WHAT TO WORK ON:
Text only, exactly as given: reproduce the entries below without their pictures.

Items from a dataset:
⁂

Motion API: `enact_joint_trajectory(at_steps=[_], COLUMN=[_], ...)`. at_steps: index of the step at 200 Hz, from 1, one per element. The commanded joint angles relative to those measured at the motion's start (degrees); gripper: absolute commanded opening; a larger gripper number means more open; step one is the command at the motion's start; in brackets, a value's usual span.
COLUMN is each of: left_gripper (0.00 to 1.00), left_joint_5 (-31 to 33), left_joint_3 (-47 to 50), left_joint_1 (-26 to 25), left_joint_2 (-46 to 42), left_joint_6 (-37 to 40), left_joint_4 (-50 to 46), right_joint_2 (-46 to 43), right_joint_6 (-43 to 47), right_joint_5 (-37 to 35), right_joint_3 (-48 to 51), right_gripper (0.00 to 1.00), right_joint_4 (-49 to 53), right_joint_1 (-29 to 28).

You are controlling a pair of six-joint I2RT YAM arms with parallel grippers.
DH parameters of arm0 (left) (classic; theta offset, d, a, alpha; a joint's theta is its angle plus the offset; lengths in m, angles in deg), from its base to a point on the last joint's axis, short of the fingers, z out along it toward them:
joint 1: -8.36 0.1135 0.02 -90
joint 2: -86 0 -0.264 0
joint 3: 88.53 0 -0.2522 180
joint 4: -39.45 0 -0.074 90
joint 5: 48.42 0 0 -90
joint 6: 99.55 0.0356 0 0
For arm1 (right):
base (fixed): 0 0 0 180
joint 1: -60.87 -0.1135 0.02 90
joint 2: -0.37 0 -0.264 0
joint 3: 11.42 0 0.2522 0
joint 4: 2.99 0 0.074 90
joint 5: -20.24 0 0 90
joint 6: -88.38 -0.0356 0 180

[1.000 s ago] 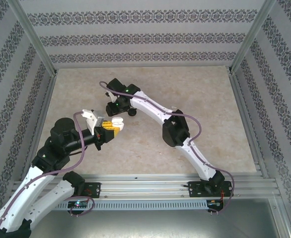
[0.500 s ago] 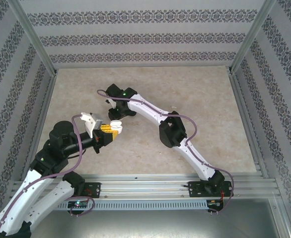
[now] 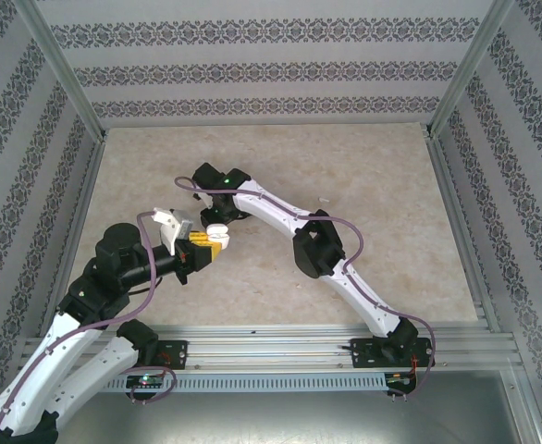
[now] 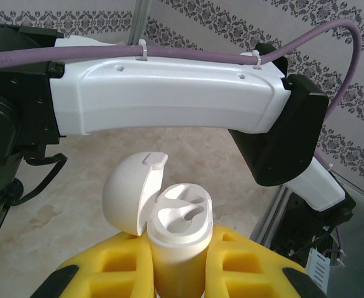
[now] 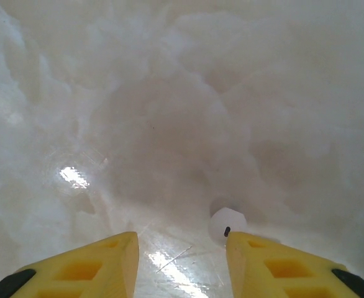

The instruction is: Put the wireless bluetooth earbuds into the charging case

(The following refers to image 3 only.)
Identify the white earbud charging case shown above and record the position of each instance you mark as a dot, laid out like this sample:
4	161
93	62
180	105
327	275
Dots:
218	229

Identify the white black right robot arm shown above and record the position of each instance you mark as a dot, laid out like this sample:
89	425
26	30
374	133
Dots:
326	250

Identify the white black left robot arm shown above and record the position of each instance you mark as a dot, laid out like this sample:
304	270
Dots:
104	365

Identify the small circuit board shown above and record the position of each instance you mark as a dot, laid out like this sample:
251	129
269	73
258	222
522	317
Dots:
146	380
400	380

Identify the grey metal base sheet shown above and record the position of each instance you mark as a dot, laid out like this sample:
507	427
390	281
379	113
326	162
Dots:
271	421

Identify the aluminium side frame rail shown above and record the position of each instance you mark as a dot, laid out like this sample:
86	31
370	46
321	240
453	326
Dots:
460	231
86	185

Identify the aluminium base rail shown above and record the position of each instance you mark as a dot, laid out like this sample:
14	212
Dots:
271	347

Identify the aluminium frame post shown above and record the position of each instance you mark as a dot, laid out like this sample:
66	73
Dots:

⁂

RESPONSE BOX:
Motion API: `enact_joint_trajectory(at_steps=[_], COLUMN=[_], ...)`. at_steps: index of the step at 200 Hz, from 1, one per element. The commanded joint angles relative to those measured at the motion's start (degrees); gripper: absolute commanded opening; a larger gripper number means more open; step one is the command at the motion's start; in brackets, a value's usual span.
COLUMN is each of: left_gripper (0.00 to 1.00), left_joint_5 (-31 to 33), left_joint_3 (-47 to 50), left_joint_1 (-26 to 25), left_joint_2 (-46 to 42), left_joint_6 (-37 to 40), left_joint_4 (-50 to 46), right_joint_2 (-46 to 43), right_joint_6 (-43 to 47), right_joint_5 (-37 to 35), right_joint_3 (-48 to 51), right_gripper (0.00 to 1.00), right_joint_4 (-49 to 53), right_joint_1 (-29 to 28).

You are controlling a pair of six-joint I2RT YAM arms with parallel grippers.
DH parameters of arm0 (left) (classic; theta offset, d, a, alpha; a joint's theta is its angle plus the offset; lengths in m, angles in deg), from its base to a point on the last joint's axis, short of the fingers, z out along it toward them:
joint 1: -8.36 0.1135 0.02 -90
joint 2: -86 0 -0.264 0
joint 3: 88.53 0 -0.2522 180
joint 4: -39.45 0 -0.074 90
joint 5: 48.42 0 0 -90
joint 6: 99.55 0.0356 0 0
For arm1 (right):
base (fixed): 0 0 0 180
joint 1: -60.87 -0.1135 0.02 90
joint 2: -0.37 0 -0.264 0
joint 3: 11.42 0 0.2522 0
joint 4: 2.99 0 0.074 90
joint 5: -20.24 0 0 90
joint 6: -88.38 -0.0356 0 180

[1.000 s ago] 
[0.500 s ago] 
[now] 
[now] 
[now] 

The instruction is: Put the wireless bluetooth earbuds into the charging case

(The following refers to image 3 only.)
Identify the white earbud charging case shown above and record the position of each instance you mark as a dot, laid out like this sample:
4	161
93	62
180	105
327	275
Dots:
218	229

Identify the white black right robot arm shown above and record the position of each instance you mark as a dot, laid out like this sample:
89	425
26	30
374	133
Dots:
326	250

Identify the white black left robot arm shown above and record the position of each instance you mark as a dot, laid out like this sample:
304	270
Dots:
104	365

Identify the small circuit board shown above and record the position of each instance you mark as a dot, laid out like this sample:
251	129
269	73
258	222
522	317
Dots:
146	380
400	380

Identify the grey metal base sheet shown above and record the position of each instance you mark as a dot, laid out like this sample:
507	427
390	281
379	113
326	162
Dots:
271	421

Identify the aluminium side frame rail shown above and record the position of each instance you mark as a dot, laid out like this sample:
86	31
370	46
321	240
453	326
Dots:
460	231
86	185

Identify the aluminium base rail shown above and record the position of each instance you mark as a dot, laid out like this sample:
14	212
Dots:
271	347

Identify the aluminium frame post shown above and record the position of each instance you mark as a dot, laid out like this sample:
66	73
Dots:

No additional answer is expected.